UAV Trajectory Optimization via Improved Noisy Deep Q-Network
Zhang Hengyu, Maryam Cheraghy, Liu Wei, Armin Farhadi, Meysam Soltanpour, Zhong Zhuoqing
TL;DR
This paper addresses UAV trajectory optimization under communication constraints by formulating a discrete, grid-based navigation task and solving it with an Improved Noisy DQN. The method blends residual NoisyLinear layers with adaptive noise scheduling, Double DQN target estimation, and soft target updates to enhance exploration, training stability, and sample efficiency. Key contributions include a learnable-noise network architecture, a performance-aware noise schedule with periodic resampling, and a comprehensive evaluation showing faster convergence, higher rewards, and fewer steps than standard DQN variants. The work advances practical, robust RL-based UAV navigation in cluttered, signal-limited environments with implications for real-time planning and reliability in communication-constrained scenarios.
Abstract
This paper proposes an Improved Noisy Deep Q-Network (Noisy DQN) to enhance the exploration and stability of Unmanned Aerial Vehicle (UAV) when applying deep reinforcement learning in simulated environments.

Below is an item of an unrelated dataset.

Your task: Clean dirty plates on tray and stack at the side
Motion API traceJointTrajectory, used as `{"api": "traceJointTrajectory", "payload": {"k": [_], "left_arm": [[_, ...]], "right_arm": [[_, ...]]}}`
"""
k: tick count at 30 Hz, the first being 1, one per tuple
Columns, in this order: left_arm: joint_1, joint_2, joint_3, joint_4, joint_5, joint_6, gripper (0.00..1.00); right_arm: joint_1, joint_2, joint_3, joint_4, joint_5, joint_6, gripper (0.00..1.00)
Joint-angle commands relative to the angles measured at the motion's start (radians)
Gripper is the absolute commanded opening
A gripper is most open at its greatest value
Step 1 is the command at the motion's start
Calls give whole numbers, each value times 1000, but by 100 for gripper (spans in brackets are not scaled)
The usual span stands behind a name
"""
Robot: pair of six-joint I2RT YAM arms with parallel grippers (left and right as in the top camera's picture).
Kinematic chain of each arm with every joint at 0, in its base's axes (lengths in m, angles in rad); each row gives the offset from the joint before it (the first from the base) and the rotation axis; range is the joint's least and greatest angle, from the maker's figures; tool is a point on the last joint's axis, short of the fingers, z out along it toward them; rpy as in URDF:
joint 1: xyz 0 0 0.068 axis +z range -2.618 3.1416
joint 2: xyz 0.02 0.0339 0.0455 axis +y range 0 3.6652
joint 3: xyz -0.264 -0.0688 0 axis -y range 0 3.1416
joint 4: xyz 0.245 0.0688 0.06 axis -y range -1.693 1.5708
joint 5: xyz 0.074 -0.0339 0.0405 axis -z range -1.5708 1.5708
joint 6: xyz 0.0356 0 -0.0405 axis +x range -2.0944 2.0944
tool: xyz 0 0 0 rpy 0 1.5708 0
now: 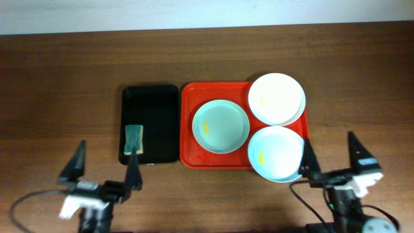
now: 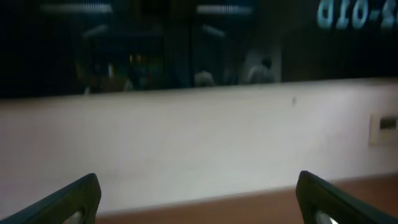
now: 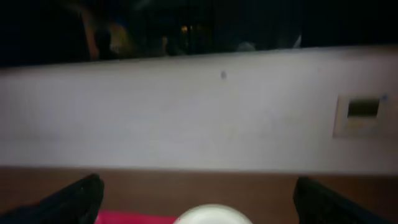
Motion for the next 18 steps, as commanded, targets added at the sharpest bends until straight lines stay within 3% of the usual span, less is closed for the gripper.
{"api": "traceJointTrajectory", "payload": {"k": [1, 10, 18], "left_arm": [[-3, 101, 212, -3, 9, -2, 99], [-4, 519, 743, -155, 10, 17, 99], [-3, 991, 1429, -594, 11, 32, 99]], "right_arm": [[6, 97, 175, -31, -10, 5, 98], [6, 553, 692, -279, -98, -22, 98], [6, 964, 1172, -635, -112, -21, 98]]}}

This method enhances the exploration ability by combining the residual NoisyLinear layer with an adaptive noise scheduling mechanism, while improving training stability through smooth loss and soft target network updates. Experiments show that the proposed model achieves faster convergence and up to $+40$ higher rewards compared to standard DQN and quickly reach to the minimum number of steps required for the task 28 in the 15 * 15 grid navigation environment set up. The results show that our comprehensive improvements to the network structure of NoisyNet, exploration control, and training stability contribute to enhancing the efficiency and reliability of deep Q-learning.